§ **Your instructions**
The expected response is the entire set of entries, copied exactly.

━━ Records shown ━━

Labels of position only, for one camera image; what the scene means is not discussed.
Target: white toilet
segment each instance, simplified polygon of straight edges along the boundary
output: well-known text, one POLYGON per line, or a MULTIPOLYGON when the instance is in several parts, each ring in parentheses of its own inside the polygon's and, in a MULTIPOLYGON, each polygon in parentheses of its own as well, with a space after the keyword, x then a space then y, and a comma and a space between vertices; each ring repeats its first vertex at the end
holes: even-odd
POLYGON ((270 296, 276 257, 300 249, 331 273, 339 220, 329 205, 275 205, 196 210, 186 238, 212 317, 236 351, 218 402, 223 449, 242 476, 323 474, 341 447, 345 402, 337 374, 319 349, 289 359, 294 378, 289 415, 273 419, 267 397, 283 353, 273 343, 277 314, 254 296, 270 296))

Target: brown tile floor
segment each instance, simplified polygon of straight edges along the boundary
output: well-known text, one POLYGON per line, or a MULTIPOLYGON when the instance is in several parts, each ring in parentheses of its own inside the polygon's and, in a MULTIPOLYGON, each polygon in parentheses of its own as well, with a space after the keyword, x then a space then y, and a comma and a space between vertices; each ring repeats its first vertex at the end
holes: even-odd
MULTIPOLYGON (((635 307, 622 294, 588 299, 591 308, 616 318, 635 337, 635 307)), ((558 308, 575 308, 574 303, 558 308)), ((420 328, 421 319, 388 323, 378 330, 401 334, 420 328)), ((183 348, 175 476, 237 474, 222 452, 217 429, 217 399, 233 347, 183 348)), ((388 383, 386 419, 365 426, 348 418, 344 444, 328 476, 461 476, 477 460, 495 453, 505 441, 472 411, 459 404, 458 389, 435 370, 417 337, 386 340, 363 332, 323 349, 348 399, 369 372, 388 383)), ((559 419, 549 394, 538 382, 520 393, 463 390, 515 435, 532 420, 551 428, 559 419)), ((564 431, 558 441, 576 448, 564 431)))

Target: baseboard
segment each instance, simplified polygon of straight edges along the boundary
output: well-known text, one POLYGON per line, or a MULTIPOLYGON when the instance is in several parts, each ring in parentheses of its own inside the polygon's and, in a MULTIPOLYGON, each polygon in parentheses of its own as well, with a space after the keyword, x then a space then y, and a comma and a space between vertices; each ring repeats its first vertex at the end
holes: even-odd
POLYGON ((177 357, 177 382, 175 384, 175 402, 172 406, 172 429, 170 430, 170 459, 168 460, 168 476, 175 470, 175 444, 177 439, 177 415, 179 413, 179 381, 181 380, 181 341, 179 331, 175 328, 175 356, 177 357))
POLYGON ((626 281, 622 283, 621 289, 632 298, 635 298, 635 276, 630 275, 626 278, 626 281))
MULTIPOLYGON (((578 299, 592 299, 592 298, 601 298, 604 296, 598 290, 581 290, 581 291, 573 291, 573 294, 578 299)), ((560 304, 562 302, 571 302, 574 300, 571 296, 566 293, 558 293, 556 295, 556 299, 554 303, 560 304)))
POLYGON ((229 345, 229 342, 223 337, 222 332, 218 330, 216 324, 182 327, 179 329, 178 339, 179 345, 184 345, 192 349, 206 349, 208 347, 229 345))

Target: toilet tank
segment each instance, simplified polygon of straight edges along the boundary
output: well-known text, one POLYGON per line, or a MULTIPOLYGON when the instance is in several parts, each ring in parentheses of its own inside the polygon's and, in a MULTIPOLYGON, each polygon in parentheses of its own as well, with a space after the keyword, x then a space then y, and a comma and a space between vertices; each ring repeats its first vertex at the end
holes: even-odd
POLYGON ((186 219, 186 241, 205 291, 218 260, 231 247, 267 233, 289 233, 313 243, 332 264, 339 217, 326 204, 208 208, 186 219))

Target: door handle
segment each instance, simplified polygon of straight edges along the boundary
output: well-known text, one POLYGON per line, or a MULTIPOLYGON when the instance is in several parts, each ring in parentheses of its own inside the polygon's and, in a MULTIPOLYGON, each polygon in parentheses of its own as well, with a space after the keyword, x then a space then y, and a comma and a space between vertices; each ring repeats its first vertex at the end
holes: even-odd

━━━

§ **Task answer**
Labels of position only, for one camera image; what the scene means is not discussed.
Target: white toilet
segment each instance, simplified polygon of straight edges along the boundary
output: well-known text, one POLYGON per line, or a MULTIPOLYGON when the instance is in several parts, each ring in parentheses of its own inside the polygon's and, in a MULTIPOLYGON, each polygon in parentheses of its own as well, with a space after the keyword, x then a space then y, and a comma and a space between vertices; each ring repeats its first vertex at the end
holes: even-odd
POLYGON ((270 296, 276 257, 300 249, 331 273, 339 220, 329 205, 275 205, 196 210, 186 238, 212 317, 236 351, 218 402, 223 449, 242 476, 323 474, 341 447, 345 402, 337 374, 319 349, 289 359, 294 378, 289 415, 273 419, 267 397, 283 353, 273 343, 277 314, 254 296, 270 296))

Target: brown tile floor
segment each instance, simplified polygon of straight edges along the boundary
output: well-known text, one POLYGON per line, or a MULTIPOLYGON when the instance is in several parts, each ring in parentheses of its own inside the polygon's and, in a MULTIPOLYGON, each polygon in parentheses of its own as well, with a space after the keyword, x then a space then y, and a comma and a space between vertices; each ring repeats its first vertex at the end
holes: even-odd
MULTIPOLYGON (((635 307, 622 294, 588 299, 591 308, 616 318, 635 337, 635 307)), ((558 308, 575 308, 574 303, 558 308)), ((420 328, 421 319, 388 323, 378 330, 401 334, 420 328)), ((183 348, 175 476, 237 474, 222 452, 217 429, 217 399, 233 347, 183 348)), ((388 383, 386 419, 365 426, 348 418, 344 444, 328 476, 461 476, 477 460, 495 453, 505 441, 472 411, 459 404, 458 389, 435 370, 417 337, 386 340, 363 332, 323 349, 348 399, 369 372, 388 383)), ((559 419, 549 394, 538 382, 520 393, 463 390, 515 435, 532 420, 551 428, 559 419)), ((564 431, 558 441, 576 448, 564 431)))

Target: baseboard
segment each instance, simplified polygon of straight edges along the boundary
output: well-known text, one POLYGON per line, or a MULTIPOLYGON when the instance is in several parts, each ring in parentheses of its own inside the polygon's and, in a MULTIPOLYGON, each polygon in parentheses of its own as well, with a space after the keyword, x then a space then y, and a comma and a space between vertices; each ring repeats its first vertex at the end
holes: even-odd
POLYGON ((177 357, 177 382, 175 384, 175 402, 172 406, 172 429, 170 430, 170 459, 168 460, 168 476, 175 470, 175 444, 177 439, 177 415, 179 413, 179 381, 181 380, 181 341, 179 331, 175 328, 175 356, 177 357))
POLYGON ((626 281, 622 283, 621 289, 632 298, 635 298, 635 276, 630 275, 626 278, 626 281))
MULTIPOLYGON (((578 299, 592 299, 592 298, 601 298, 604 296, 598 290, 581 290, 581 291, 573 291, 573 294, 578 299)), ((560 304, 562 302, 571 302, 574 300, 571 296, 566 293, 558 293, 556 295, 556 299, 554 303, 560 304)))
POLYGON ((229 345, 229 342, 223 337, 222 332, 218 330, 216 324, 182 327, 179 329, 178 339, 179 345, 184 345, 192 349, 206 349, 208 347, 229 345))

Target: toilet tank
segment each instance, simplified polygon of straight edges along the boundary
output: well-known text, one POLYGON per line, or a MULTIPOLYGON when the instance is in several parts, each ring in parentheses of its own inside the polygon's and, in a MULTIPOLYGON, each polygon in parentheses of its own as well, with a space after the keyword, x then a space then y, and a comma and a space between vertices; each ring repeats its first vertex at the end
holes: even-odd
POLYGON ((186 219, 186 241, 205 291, 218 260, 231 247, 267 233, 289 233, 313 243, 332 264, 339 217, 326 204, 208 208, 186 219))

Target: door handle
segment each instance, simplified polygon of straight edges along the boundary
output: well-known text, one POLYGON per line, or a MULTIPOLYGON when the instance is in several parts, each ring in parentheses of its own inside the polygon's and, in a MULTIPOLYGON, each polygon in parentheses of its own as well, with a space after the keyword, x then a space then y, and a comma and a space between vertices; each ring repeats its first vertex at the end
holes: even-odd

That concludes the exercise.